De achterstanden bij de zedenrecherche en de gevolgen daarvan voor de slachtoffers

Vragen van het lid Van der Werf (D66) aan de Minister van Justitie en Veiligheid over de achterstanden bij de zedenrecherche en de gevolgen daarvan voor de slachtoffers (ingezonden 1 september 2021).

Vraag 1

Bent u bekend met de berichten «In dit land kun je wegkomen met misbruik van kinderen»1 en «Behandeling van slachtoffers zedenzaken is een blamage»2?

Vraag 2

Kunt u verklaren dat ouders al 21 maanden wachten op de behandeling van een aangifte van kindermisbruik? Deelt u de mening dat die situatie zowel voor (de ouders van) het slachtoffer als om nieuwe slachtoffers te voorkomen onacceptabel is? Zo ja, wat gaat u hieraan doen? Zo nee, waarom niet?

Vraag 3

Klopt het dat de verdachte sinds het doen van de aangifte niet is verhoord?

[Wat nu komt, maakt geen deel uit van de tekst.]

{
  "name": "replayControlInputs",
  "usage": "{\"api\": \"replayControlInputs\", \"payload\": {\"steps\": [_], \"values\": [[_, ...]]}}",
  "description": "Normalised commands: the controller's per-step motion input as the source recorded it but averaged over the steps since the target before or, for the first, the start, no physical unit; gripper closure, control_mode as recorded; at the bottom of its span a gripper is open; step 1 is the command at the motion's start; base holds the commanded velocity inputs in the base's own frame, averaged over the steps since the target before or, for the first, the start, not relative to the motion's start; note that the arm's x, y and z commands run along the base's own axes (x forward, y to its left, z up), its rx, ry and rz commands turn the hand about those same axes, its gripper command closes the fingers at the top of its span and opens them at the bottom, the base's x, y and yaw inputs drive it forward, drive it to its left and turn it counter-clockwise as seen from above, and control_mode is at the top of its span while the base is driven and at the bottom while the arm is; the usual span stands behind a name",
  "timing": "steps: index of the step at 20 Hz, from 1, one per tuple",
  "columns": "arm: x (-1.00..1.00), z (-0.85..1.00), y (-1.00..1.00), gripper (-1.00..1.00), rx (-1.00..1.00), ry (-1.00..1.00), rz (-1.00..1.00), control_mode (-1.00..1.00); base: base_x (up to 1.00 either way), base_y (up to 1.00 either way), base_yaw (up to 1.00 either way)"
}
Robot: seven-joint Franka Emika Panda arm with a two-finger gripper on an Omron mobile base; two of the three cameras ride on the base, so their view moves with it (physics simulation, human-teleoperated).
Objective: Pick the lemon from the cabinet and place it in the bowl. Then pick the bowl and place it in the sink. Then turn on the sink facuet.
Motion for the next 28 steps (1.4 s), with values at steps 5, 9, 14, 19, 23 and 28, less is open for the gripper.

Zo ja, hoe strookt die situatie met uw uitspraak: «In geval van acute situaties -bijvoorbeeld bij kwetsbare slachtoffers – zal politie direct handelen naar bewind van zaken.»3?

Vraag 4

Kunt u toelichten op welke wijze de politie prioriteit aanbrengt binnen de aangiften van zedendelicten?

Vraag 5

Klopt het dat de eenheid Midden-Nederland de meeste zaken heeft die al langer dan zes maanden op afhandeling wachten (namelijk 233)? Wat is daar volgens u de verklaring voor?

Vraag 6

Kunt u een overzicht geven van de achterstanden bij de verschillende eenheden?

Vraag 7

Herkent u de uitdagingen in het werven van nieuwe zedenrechercheurs die in het tweede artikel omschreven worden? Welke maatregelen neemt u om de instroom van zedenrechercheurs te verhogen?

Vraag 8

Kunt u deze vragen beantwoorden voor het commissiedebat Kindermisbruik en Seksueel Geweld van 16 september aanstaande?